START EXERCISE DATA

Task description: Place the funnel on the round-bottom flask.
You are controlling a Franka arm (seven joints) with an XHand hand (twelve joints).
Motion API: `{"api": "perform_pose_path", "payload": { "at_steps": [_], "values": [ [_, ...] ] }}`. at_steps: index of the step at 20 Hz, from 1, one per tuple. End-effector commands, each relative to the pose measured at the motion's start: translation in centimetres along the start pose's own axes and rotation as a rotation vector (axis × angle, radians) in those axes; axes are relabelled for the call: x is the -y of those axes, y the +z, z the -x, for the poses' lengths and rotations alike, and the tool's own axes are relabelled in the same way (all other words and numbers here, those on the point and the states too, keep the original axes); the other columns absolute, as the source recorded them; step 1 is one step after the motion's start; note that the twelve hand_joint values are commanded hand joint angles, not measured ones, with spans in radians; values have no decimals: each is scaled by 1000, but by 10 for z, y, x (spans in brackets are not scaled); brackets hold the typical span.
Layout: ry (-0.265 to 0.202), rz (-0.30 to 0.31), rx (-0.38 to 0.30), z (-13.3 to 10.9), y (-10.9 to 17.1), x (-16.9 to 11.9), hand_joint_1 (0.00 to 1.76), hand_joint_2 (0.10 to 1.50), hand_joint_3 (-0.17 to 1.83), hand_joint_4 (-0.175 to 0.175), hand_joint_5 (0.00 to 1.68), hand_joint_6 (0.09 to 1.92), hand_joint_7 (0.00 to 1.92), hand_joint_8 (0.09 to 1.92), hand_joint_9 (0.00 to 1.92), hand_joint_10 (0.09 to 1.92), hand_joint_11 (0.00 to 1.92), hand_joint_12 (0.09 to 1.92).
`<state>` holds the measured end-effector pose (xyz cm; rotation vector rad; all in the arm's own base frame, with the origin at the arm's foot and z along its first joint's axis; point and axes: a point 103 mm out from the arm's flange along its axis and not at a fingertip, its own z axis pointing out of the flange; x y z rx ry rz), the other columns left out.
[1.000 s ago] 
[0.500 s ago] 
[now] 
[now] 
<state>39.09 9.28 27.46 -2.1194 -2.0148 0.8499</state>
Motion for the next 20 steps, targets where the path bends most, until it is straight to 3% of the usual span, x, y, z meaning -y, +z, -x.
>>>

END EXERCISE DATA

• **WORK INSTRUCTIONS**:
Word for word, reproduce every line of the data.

• **RESPONSE TO THE EXERCISE**:
Task description: Place the funnel on the round-bottom flask.
You are controlling a Franka arm (seven joints) with an XHand hand (twelve joints).
Motion API: `{"api": "perform_pose_path", "payload": { "at_steps": [_], "values": [ [_, ...] ] }}`. at_steps: index of the step at 20 Hz, from 1, one per tuple. End-effector commands, each relative to the pose measured at the motion's start: translation in centimetres along the start pose's own axes and rotation as a rotation vector (axis × angle, radians) in those axes; axes are relabelled for the call: x is the -y of those axes, y the +z, z the -x, for the poses' lengths and rotations alike, and the tool's own axes are relabelled in the same way (all other words and numbers here, those on the point and the states too, keep the original axes); the other columns absolute, as the source recorded them; step 1 is one step after the motion's start; note that the twelve hand_joint values are commanded hand joint angles, not measured ones, with spans in radians; values have no decimals: each is scaled by 1000, but by 10 for z, y, x (spans in brackets are not scaled); brackets hold the typical span.
Layout: ry (-0.265 to 0.202), rz (-0.30 to 0.31), rx (-0.38 to 0.30), z (-13.3 to 10.9), y (-10.9 to 17.1), x (-16.9 to 11.9), hand_joint_1 (0.00 to 1.76), hand_joint_2 (0.10 to 1.50), hand_joint_3 (-0.17 to 1.83), hand_joint_4 (-0.175 to 0.175), hand_joint_5 (0.00 to 1.68), hand_joint_6 (0.09 to 1.92), hand_joint_7 (0.00 to 1.92), hand_joint_8 (0.09 to 1.92), hand_joint_9 (0.00 to 1.92), hand_joint_10 (0.09 to 1.92), hand_joint_11 (0.00 to 1.92), hand_joint_12 (0.09 to 1.92).
`<state>` holds the measured end-effector pose (xyz cm; rotation vector rad; all in the arm's own base frame, with the origin at the arm's foot and z along its first joint's axis; point and axes: a point 103 mm out from the arm's flange along its axis and not at a fingertip, its own z axis pointing out of the flange; x y z rx ry rz), the other columns left out.
[1.000 s ago] 
[0.500 s ago] 
[now] 
[now] 
<state>39.09 9.28 27.46 -2.1194 -2.0148 0.8499</state>
Motion for the next 20 steps, targets where the path bends most, until it is straight to 3% of the usual span, x, y, z meaning -y, +z, -x.
>>>

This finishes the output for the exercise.